Imagine that, for a speech recognition model, we have 50,000 hours of generated data but only 100 hours of real data. In such a case the best advice is to take the CV set and the test set from the same distribution. In that case, the generated set will be the training set, and the real set should be split into CV and test sets. Otherwise, there will be different distributions between the CV and the test set, which will be noticed once the model is “completed”. The problem is specified by the CV set, hence it should be as close to the real set as possible.
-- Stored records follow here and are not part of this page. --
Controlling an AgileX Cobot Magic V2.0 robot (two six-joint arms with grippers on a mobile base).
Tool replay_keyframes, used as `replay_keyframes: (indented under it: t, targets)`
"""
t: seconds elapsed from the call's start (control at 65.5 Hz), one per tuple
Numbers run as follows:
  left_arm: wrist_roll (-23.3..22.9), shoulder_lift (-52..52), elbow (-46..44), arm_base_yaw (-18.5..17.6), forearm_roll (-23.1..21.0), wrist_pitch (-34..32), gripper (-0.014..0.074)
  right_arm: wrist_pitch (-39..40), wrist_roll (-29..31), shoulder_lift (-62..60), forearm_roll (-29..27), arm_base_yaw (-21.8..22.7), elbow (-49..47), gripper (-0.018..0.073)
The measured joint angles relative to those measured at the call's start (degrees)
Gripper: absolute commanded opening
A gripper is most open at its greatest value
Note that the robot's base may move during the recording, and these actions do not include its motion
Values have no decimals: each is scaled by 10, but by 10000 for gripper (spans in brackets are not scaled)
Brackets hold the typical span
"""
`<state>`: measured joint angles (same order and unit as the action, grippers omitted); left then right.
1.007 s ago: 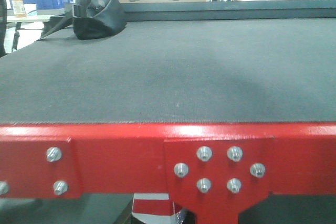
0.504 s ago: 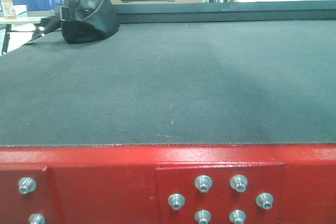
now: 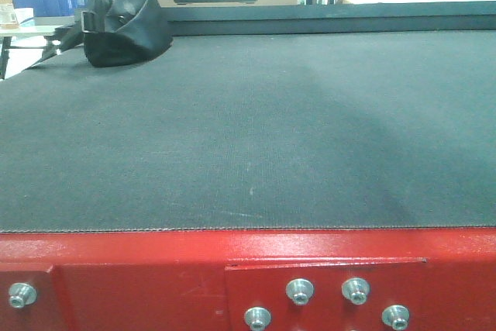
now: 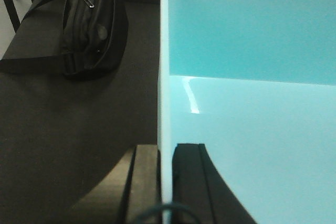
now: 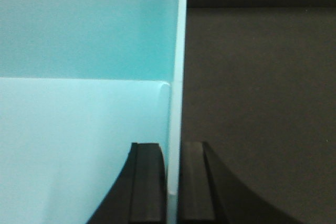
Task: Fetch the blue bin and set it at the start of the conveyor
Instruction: 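Lower the held bin with both grippers onto the conveyor belt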
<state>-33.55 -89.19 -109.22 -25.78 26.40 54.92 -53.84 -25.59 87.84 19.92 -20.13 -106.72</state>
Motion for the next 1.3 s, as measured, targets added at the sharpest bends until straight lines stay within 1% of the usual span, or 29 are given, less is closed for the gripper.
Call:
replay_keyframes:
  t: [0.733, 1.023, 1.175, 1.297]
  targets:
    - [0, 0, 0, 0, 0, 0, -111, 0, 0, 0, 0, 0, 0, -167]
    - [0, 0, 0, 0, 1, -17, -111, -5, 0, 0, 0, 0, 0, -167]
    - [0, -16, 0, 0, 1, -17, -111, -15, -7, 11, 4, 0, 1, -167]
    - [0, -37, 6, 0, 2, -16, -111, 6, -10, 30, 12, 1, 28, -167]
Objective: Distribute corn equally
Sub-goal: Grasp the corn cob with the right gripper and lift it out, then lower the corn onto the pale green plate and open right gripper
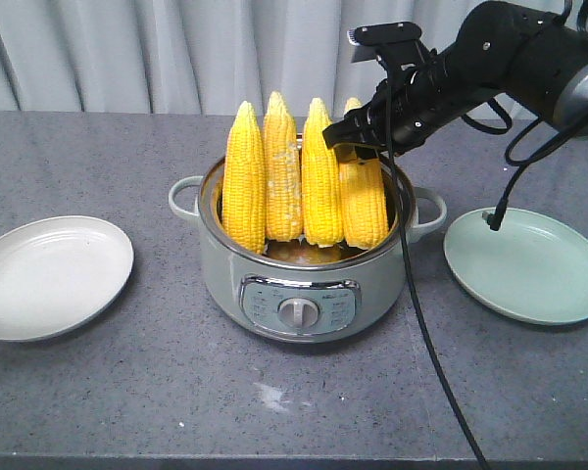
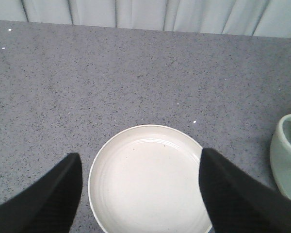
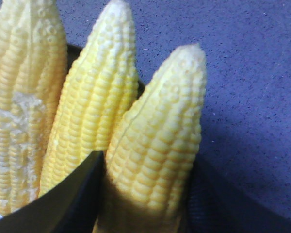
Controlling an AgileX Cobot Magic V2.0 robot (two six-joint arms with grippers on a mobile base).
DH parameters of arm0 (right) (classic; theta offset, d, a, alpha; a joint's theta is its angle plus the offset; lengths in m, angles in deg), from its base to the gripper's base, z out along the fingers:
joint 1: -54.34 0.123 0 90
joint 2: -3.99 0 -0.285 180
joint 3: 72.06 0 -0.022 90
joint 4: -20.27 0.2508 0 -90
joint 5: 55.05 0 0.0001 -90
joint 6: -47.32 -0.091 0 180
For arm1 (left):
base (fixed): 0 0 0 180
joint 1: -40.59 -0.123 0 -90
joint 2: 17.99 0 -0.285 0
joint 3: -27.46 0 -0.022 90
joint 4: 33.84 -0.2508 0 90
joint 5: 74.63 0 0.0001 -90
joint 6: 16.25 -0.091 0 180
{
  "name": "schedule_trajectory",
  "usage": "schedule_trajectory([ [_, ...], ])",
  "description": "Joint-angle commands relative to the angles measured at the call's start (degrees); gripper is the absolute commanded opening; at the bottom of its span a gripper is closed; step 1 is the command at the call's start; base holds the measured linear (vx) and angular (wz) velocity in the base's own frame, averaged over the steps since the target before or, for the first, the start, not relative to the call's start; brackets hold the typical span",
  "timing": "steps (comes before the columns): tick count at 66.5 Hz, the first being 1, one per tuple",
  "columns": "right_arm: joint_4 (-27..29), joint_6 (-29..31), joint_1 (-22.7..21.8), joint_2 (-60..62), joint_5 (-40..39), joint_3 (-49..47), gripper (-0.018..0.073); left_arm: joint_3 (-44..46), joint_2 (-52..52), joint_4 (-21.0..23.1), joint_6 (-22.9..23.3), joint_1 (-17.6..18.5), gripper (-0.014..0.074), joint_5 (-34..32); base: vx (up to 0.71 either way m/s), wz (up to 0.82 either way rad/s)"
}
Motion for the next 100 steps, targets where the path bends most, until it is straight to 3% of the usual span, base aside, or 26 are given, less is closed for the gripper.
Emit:
schedule_trajectory([
  [1,0.7,0.3,-0.1,3.1,-2.3,-1.8,0.0201,2.0,0.4,0.3,0.1,0.0,0.0482,-3.6,0.00,0.00],
  [37,-1.1,0.1,-1.1,17.3,0.1,-1.8,0.0202,2.0,0.4,0.3,0.1,0.0,0.0482,-3.6,0.00,0.00],
  [45,-2.2,-1.2,-4.8,20.7,2.5,-1.8,0.0204,2.0,0.4,0.3,0.1,0.0,0.0482,-3.6,0.00,0.00],
  [54,-2.6,-2.4,-12.6,21.9,7.8,-1.8,0.0205,2.0,0.4,0.3,0.1,0.0,0.0482,-3.6,0.00,0.00],
  [69,-2.6,-2.3,-22.8,18.4,21.3,-1.7,0.0207,2.0,0.4,0.3,0.1,0.0,0.0482,-3.6,0.00,0.00],
  [78,-2.8,-2.2,-24.8,15.5,22.0,-1.7,0.0207,2.0,0.4,0.3,0.1,0.0,0.0482,-3.6,0.00,0.00],
  [100,-3.8,-2.4,-24.8,6.4,22.2,-1.7,0.0207,2.0,0.4,0.3,0.1,0.0,0.0482,-3.6,0.00,0.00],
])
In practice, Andrew recommended splitting the artificial data into two parts: a training set and a small portion of it, which we will call “train/CV set”. With that, we will measure the following errors:
So, the gap between (1) and (2) is the bias, between (2) and (3) is the variance, the gap between (3) and (4) is because of the distribution mismatch, and the gap between (4) and (5) is because of overfitting.
With this in mind the previous workflow should be modified like this:
If the distribution error is high modify the training data distribution to make it as similar as possible to the test data. Proper understanding of the bias-variance problem allows faster progress in the application of machine learning.
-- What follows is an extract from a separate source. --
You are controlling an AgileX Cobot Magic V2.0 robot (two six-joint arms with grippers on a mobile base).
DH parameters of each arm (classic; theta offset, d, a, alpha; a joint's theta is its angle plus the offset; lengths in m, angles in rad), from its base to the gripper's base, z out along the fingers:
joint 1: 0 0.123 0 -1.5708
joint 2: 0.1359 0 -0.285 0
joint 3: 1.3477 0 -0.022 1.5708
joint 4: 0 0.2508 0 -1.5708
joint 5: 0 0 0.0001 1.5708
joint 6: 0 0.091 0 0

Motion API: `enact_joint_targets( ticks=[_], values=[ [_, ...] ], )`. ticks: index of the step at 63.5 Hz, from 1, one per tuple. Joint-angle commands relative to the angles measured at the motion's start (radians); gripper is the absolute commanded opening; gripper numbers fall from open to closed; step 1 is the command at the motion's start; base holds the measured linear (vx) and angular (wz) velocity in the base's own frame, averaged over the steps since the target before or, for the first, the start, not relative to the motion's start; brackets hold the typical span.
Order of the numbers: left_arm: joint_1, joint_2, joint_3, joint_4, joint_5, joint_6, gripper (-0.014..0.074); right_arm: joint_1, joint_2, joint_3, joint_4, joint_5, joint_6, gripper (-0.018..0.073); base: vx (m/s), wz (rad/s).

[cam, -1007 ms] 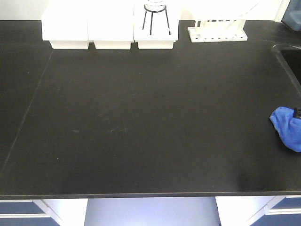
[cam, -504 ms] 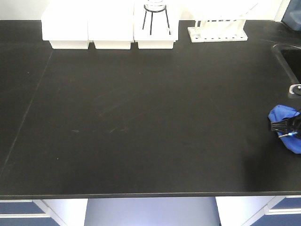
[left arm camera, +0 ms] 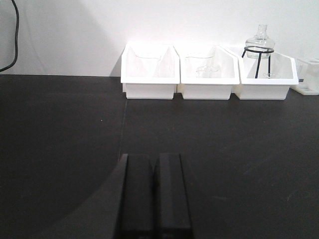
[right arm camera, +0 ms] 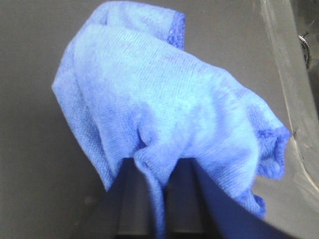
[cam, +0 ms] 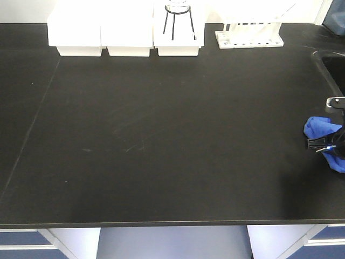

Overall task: Wipe right workspace with blue cloth
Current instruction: 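Lift the blue cloth off the bench with the right gripper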

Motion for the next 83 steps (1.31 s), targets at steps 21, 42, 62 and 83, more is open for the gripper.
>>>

Knowing the performance level of humans is very important, as this will guide decisions. It turns out that once a model surpasses human performance it is usually much harder to improve because we are getting closer to the “perfect model”, i.e. where no model can do better (“Bayes rate”). This was not a problem with traditional models, where it was hard to perform at super-human levels, but is becoming increasingly common in the realms of deep learning.
So, when building a model, take the human performance error of the most expert group of humans as reference this will be a proxy for the “Bayes rate”. For example, if a team of doctors does better than one expert doctor use the error measured by the team of doctors.
How can I become a better data scientist?
Reading many papers and replicating results is the best and most reliable path towards becoming a better data scientist. It’s a pattern Andrew has seen across his students, and one that I personally believe in.
Even if almost all you do is “dirty work” – cleaning data, tuning parameters, debugging, optimizing the database, etc., – don’t stop reading papers and replicating models, because replication eventually leads to original ideas.